Instead of using paper though I'm using a digital medium. So is that a case of
abstraction?

------
Starwatcher2001
I use simple text files, one per project, and UltraEdit (with tabs set to 2
spaces for brevity as I go up and down my stack). UE allows lines to be
bookmarked, which works nicely for highlighting "to do" stuff. What is missing
is tagging, but a few choice words and "find" is usually sufficient.
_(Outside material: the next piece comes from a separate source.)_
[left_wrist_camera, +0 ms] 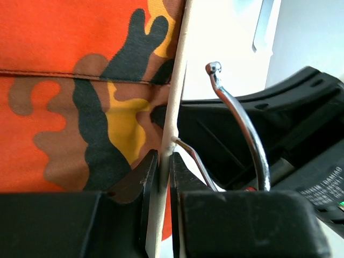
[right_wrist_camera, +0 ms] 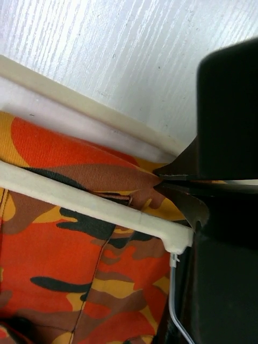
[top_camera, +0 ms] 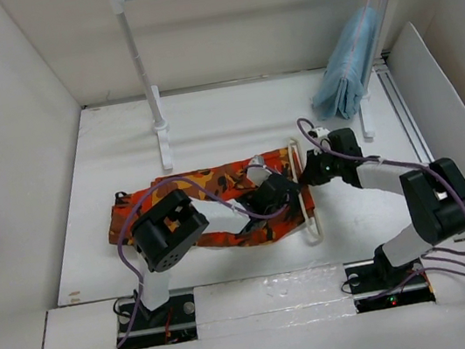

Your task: Place the trousers on the hanger

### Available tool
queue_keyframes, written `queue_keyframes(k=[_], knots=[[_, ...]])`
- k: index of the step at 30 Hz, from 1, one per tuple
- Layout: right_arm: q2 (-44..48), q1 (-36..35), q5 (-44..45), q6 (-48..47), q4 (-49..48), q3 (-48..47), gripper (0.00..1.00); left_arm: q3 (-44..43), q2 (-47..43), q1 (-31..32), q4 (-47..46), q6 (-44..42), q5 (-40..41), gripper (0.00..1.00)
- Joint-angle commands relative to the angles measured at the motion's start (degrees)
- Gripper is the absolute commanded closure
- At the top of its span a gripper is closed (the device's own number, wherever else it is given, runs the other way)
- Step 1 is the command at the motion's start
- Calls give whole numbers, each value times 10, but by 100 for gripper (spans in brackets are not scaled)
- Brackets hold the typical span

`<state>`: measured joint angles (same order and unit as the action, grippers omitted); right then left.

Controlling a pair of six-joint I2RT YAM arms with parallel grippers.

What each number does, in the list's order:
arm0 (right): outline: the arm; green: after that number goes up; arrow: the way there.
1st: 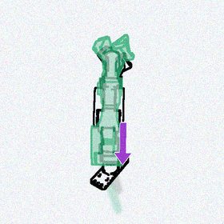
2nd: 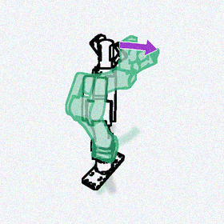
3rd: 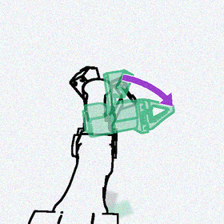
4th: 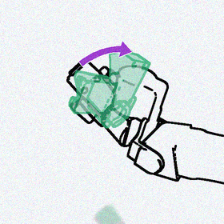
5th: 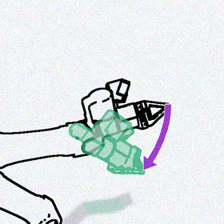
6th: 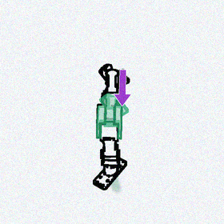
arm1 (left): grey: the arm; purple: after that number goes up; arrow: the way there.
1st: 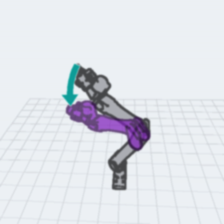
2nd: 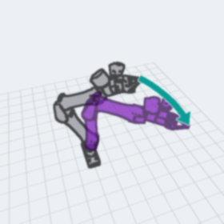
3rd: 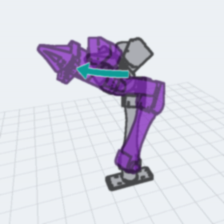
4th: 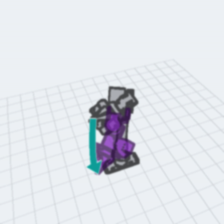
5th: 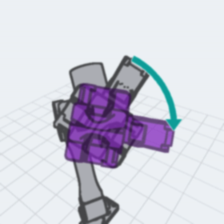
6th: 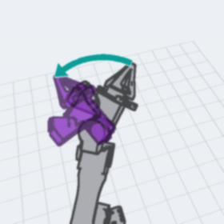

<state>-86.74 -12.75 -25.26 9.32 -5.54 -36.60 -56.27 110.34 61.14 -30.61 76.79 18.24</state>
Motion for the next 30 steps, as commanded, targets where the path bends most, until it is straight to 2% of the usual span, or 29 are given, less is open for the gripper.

Mmm... just noticed that when I make notes, I talk to myself in the plural!

eg:

###############################################################################################

Problem: SalesOrders table has 2,381 distinct SONum records, but 13,489
records. We've got AlienRef in SalesOrders, but the one from Oracle is per
SalesLine. Let's drop it from that table. Need to fix the trigger code and
SalesOrdersDeleted - done.

Problem: insert Now fails on "Cannot insert the value NULL into column
'LastActivityUser', table 'Zeno_Dev.dbo.SalesReleasesAudit'; column does not
allow nulls. INSERT fails." Fixed.

Problem: There's duplicate SOnums in SalesOrders. eg: '100242032'

    
    
      SoNum 100242032 has TWO deliverypoints
      The addresses are the same, because we've got TWO customer numbers with the same delivery point. Aggh.
      
        CustomerID  CustNum
          3338        721180000
          3550        721180015
    
      DeliveryPointID, CustomerRef, DeliveryPointNum
        13579             3338          S0015
        13814             3550          S0015
      
      When we create SalesOrders, we need to match on DeliveryPointNum AND CustomerRef !
      
      Fixed.

------
throwaway020217
emacs org-mode. Features:

\- Flat files, allowing diffs and fast searches

\- Built-in todo, calendar and punchclock workflows out of the box, right from
within your notes.

\- diagrams, attachments, links

\- syntax highlighting, and code blocks can be executed!

\- org-capture for special forms

I use emacs in both windows and linux. It is so worth the learning curve, and
org-mode is one of the easiest and most rewarding entry points to emacs - it's
how I started with emacs, and now I live in it.

[edit: spacing of bullets]

------
divbit
[https://github.com/divbit/grimoire](https://github.com/divbit/grimoire)

Example output pdf for sharing:

[http://docdro.id/QPKoLBh](http://docdro.id/QPKoLBh)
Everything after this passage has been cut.